**TASK TO CARRY OUT**: Search the data for "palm". Each line containing it is to be copied.

BEGIN

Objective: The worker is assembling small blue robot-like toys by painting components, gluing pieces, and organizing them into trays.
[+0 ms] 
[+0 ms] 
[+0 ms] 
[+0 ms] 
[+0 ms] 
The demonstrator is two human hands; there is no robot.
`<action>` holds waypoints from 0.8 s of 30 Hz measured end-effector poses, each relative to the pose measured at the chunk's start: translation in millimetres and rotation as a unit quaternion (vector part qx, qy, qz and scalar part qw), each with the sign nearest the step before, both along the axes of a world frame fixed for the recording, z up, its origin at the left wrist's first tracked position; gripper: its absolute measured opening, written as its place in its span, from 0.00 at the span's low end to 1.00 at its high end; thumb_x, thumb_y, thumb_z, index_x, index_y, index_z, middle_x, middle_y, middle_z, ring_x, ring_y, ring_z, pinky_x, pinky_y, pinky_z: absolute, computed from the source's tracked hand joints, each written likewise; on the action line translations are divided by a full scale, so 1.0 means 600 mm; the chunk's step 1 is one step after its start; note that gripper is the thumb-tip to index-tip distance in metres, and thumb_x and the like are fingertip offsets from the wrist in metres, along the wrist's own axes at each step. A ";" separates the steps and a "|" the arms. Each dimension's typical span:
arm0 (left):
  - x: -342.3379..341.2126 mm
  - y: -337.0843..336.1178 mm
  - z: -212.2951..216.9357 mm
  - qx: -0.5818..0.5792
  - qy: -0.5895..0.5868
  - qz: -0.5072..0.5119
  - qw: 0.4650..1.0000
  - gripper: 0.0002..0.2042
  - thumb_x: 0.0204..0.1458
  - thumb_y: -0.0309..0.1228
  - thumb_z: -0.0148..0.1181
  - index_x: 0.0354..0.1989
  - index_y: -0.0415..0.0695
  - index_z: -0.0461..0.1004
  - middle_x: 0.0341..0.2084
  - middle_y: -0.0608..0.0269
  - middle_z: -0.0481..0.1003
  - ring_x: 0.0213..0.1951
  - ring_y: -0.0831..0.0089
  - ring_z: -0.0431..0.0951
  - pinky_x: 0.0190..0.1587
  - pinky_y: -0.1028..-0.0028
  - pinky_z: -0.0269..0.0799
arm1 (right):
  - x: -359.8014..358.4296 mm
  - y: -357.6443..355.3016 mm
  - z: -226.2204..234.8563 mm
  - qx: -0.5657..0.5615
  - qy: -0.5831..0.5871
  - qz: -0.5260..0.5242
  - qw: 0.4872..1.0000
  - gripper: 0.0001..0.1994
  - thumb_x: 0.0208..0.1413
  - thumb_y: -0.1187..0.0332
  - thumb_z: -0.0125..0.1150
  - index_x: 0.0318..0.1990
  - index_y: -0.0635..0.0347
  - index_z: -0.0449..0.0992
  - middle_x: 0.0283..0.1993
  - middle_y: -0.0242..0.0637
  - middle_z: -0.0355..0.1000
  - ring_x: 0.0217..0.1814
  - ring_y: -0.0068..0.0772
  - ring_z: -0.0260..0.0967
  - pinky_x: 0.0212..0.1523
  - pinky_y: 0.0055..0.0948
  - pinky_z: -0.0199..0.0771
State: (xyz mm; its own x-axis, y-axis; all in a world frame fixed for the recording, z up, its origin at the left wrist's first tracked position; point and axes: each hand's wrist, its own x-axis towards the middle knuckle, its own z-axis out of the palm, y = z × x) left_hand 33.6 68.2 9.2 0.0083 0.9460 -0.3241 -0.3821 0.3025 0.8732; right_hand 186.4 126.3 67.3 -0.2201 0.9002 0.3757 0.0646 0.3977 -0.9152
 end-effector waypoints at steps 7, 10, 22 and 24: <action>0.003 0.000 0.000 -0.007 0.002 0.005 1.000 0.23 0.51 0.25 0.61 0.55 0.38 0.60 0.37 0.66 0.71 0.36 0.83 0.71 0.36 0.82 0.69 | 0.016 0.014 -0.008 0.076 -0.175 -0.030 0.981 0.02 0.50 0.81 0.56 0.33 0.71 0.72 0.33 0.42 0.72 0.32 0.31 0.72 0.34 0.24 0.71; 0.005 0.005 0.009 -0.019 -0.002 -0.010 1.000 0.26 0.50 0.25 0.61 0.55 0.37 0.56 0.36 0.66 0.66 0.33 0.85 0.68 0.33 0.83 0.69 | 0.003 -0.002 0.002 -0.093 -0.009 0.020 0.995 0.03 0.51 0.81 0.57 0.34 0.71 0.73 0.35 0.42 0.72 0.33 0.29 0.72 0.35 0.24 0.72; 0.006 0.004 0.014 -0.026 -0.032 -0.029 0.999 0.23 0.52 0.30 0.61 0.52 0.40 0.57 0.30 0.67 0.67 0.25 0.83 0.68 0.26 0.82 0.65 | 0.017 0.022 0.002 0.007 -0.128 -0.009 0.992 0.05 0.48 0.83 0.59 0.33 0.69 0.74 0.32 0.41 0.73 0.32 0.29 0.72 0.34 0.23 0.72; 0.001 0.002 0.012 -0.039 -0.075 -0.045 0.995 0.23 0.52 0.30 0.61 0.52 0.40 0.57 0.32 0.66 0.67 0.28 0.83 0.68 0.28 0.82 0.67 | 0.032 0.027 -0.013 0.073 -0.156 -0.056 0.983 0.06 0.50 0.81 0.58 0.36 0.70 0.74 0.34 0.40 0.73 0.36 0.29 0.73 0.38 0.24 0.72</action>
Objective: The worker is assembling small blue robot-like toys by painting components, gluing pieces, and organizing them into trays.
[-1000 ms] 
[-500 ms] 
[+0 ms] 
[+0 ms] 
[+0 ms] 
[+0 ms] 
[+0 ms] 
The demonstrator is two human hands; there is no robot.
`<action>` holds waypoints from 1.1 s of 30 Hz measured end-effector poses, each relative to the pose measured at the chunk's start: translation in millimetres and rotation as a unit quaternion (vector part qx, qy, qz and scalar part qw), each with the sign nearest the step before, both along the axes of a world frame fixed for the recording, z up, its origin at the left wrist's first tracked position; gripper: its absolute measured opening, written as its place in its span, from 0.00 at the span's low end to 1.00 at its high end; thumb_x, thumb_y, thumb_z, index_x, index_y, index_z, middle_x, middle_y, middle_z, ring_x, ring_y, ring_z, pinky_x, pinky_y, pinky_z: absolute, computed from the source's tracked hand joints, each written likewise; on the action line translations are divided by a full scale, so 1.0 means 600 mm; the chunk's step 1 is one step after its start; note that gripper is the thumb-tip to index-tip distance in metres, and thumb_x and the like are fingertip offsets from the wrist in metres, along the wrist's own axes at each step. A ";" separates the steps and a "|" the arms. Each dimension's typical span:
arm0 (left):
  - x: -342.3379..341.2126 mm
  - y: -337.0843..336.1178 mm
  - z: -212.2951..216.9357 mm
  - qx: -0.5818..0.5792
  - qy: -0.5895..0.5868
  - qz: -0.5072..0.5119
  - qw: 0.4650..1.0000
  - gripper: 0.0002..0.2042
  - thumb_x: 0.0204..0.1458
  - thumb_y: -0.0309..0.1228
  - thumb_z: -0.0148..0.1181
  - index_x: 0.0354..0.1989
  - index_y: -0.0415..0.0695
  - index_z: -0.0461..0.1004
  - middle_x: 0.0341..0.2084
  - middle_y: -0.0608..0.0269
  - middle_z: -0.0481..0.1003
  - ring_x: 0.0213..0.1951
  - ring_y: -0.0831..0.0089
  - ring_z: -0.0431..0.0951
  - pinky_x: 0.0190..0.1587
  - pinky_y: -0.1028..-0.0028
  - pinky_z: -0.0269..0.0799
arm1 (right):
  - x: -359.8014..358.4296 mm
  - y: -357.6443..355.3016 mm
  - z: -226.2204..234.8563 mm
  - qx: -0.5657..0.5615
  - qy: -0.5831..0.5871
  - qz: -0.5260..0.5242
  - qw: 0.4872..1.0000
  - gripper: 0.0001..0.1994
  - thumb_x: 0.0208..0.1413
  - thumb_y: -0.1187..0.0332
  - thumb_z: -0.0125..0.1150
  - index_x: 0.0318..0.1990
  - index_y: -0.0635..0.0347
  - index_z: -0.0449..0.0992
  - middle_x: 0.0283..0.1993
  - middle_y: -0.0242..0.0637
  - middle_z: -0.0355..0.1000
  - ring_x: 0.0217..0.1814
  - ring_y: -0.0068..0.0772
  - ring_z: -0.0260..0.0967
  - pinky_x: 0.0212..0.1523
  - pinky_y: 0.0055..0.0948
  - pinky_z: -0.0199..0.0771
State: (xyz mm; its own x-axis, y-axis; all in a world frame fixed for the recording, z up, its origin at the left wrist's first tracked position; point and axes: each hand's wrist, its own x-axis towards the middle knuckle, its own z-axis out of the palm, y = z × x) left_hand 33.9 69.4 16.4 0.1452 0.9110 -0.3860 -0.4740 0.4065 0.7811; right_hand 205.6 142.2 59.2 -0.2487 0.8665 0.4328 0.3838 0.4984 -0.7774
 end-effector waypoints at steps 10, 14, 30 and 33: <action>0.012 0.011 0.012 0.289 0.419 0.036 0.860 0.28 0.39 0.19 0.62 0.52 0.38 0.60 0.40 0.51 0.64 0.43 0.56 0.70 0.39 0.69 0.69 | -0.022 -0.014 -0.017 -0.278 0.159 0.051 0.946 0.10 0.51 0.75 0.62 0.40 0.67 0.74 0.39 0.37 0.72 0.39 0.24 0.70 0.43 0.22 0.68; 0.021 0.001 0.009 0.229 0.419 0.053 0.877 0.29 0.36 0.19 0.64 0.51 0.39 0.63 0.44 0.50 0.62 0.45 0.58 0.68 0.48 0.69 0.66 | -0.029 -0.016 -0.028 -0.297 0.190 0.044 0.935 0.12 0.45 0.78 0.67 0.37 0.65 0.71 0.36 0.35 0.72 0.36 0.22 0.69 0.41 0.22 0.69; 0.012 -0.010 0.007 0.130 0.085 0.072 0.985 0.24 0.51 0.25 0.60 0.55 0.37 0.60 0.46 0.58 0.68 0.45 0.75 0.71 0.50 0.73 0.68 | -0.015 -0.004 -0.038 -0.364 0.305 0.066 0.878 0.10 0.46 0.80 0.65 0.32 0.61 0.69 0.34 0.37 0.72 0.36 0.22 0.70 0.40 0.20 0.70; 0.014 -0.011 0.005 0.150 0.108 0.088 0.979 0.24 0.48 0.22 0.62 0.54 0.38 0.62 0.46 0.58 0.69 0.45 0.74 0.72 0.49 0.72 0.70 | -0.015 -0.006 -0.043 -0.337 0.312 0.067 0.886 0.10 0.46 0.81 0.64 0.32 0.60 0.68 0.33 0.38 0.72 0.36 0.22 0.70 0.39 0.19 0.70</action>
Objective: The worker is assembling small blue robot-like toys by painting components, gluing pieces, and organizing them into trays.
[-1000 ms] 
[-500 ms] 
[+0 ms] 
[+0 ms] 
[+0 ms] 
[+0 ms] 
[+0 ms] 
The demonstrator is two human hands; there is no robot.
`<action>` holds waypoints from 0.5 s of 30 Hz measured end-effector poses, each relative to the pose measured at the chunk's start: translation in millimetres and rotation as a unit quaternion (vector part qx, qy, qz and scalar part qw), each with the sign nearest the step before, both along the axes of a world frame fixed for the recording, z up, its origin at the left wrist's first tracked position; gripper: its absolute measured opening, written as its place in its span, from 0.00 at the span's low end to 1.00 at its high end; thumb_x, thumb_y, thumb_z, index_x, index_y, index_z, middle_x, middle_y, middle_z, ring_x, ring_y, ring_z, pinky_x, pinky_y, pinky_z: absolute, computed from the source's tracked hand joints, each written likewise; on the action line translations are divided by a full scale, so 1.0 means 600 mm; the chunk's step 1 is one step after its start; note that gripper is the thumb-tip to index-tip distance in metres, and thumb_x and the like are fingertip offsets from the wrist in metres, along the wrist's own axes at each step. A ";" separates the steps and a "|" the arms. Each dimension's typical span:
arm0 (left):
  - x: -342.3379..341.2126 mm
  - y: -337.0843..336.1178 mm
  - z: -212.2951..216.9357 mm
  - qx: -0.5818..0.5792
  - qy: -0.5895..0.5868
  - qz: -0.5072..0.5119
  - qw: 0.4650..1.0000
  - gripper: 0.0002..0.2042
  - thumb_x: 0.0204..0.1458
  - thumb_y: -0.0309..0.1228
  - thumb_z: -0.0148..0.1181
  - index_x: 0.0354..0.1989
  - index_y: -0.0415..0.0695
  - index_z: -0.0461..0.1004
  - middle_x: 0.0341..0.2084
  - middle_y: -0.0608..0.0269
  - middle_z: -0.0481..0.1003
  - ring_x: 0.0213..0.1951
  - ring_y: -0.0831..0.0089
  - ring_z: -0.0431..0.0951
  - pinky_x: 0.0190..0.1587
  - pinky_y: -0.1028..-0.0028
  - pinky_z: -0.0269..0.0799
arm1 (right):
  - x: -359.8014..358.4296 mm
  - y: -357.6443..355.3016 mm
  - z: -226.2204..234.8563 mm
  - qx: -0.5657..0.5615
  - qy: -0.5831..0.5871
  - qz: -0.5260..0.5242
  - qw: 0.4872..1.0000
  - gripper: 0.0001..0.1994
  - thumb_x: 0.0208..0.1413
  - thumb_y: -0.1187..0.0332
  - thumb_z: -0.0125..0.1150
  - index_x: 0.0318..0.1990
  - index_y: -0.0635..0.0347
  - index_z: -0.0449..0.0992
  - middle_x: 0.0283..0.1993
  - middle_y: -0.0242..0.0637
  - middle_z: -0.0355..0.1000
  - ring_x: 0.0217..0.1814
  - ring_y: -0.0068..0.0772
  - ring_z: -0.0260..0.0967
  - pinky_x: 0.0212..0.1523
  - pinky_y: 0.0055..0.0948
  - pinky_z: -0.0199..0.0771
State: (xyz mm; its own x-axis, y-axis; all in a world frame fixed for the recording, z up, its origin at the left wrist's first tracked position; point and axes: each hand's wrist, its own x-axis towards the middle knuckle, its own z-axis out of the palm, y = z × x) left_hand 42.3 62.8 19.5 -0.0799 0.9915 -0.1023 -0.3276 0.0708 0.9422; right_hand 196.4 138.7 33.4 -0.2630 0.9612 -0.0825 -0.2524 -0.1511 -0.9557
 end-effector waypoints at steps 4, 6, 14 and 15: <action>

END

**YOUR SOLUTION**:
State: (xyz mm; its own x-axis, y-axis; all in a world frame fixed for the recording, z up, its origin at the left wrist's first tracked position; point and axes: each hand's wrist, its own x-axis towards the middle knuckle, its own z-axis out of the palm, y = z × x) left_hand 33.6 68.2 9.2 0.0083 0.9460 -0.3241 -0.3821 0.3025 0.8732; right_hand 186.4 126.3 67.3 -0.2201 0.9002 0.3757 0.0646 0.3977 -0.9152
State: (xyz mm; its own x-axis, y-axis; all in a world frame fixed for the recording, z up, its origin at the left wrist's first tracked position; point and axes: each hand's wrist, its own x-axis towards the middle knuckle, its own z-axis out of the palm, y = z × x) left_hand 33.9 69.4 16.4 0.1452 0.9110 -0.3860 -0.4740 0.4065 0.7811; right_hand 205.6 142.2 59.2 -0.2487 0.8665 0.4328 0.3838 0.4984 -0.7774
State: (xyz mm; its own x-axis, y-axis; all in a world frame fixed for the recording, z up, its origin at the left wrist's first tracked position; point and axes: each hand's wrist, its own x-axis towards the middle knuckle, its own z-axis out of the palm, y = z × x) left_hand 42.3 62.8 19.5 -0.0799 0.9915 -0.1023 -0.3276 0.0708 0.9422; right_hand 196.4 138.7 33.4 -0.2630 0.9612 -0.0825 -0.2524 -0.1511 -0.9557

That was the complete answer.